Cultural Influence and Critical Thinking
No psychological perspective is really free of cultural biases, as every perspective is rooted in something, whether it is Freud's perspective rooted in his own cultural experience or Augustine's rooted in (more anciently) in his own. If cultural bias is defined as something by which a psychologist bases certain presumptions about life, the human mind, experience, etc., it is impossible to hold the view that any one psychological perspective has been developed that is free (i.e., cultivated in a vacuum) of any influence or impact from one's culture. Freud was no doubt influenced by German modernism (Enlightenment ideology coupled with Romanticism) just as Augustine was no doubt influenced by Catholic teaching later in his life and the dualists in his younger life. To free a psychological perspective from culture is like freeing ice from water or divorcing a compound from its parts. Culture is to psychology as it is to all other aspects of life, as anyone in business, sociology, sport, banking, etc. would testify.
Thus, it is equally impossible to argue that one psychological perspective is most impacted by cultural biases -- unless one wants to assert that Cultural Psychology (because it deliberately takes into account the culture of the patient) is an example of a psychological perspective that is most impacted by cultural biases. But then one would have to argue whether or not a deliberate perspective on culture is really the same thing as a bias (Fiske et al., 1998).

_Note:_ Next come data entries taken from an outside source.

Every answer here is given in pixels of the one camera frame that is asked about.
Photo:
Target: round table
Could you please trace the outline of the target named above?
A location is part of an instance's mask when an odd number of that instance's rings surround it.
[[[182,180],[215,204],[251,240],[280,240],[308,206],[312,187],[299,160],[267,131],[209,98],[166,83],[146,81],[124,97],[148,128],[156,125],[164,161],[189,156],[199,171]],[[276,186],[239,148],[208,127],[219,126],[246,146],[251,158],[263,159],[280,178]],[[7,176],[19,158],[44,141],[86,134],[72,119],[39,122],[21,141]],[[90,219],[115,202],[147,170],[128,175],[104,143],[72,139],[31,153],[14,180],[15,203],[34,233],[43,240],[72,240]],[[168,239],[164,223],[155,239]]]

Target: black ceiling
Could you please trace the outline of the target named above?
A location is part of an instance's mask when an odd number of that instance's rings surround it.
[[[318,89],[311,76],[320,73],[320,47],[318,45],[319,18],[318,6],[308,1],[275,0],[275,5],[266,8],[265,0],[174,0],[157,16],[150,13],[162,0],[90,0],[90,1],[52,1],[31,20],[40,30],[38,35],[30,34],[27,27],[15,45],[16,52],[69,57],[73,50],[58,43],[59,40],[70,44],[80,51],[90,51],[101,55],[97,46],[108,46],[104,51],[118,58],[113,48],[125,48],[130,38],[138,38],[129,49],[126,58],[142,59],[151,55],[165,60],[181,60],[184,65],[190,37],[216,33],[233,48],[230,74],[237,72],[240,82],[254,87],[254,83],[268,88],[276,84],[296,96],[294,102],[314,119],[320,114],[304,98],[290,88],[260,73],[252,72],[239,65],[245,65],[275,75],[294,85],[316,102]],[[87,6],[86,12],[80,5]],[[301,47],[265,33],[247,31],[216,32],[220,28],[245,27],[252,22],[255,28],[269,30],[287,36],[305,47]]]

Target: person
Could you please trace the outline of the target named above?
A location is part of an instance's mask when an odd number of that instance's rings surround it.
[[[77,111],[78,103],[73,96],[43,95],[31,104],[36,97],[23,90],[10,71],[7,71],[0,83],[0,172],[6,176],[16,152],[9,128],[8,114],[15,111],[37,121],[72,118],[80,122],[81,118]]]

The perspective that would argue for the existence of "human nature" can be said to be all of them, as well, even if their progenitors would disagree. Freud for instance presents a psychological perspective that attempts to define the nature of the mind and thus holds a view on human nature. Jung does the same and virtually every psychologist too on down the line. Any psychological perspective that looks at the human mind and attempts to discern patterns or explain cognitive processes is making a view on what must be called "human nature" -- because to dissociate the "nature" of the process from the human subject is to act with a bias against the idea of "human nature" as though humans did not have one. Indeed, any school of psychology presupposes by its very existence that there is a nature to the human subject which the school has analyzed and attempted to interpret -- otherwise there would be no point to its existence (Castillo, 1997; McGoldrick, 2005).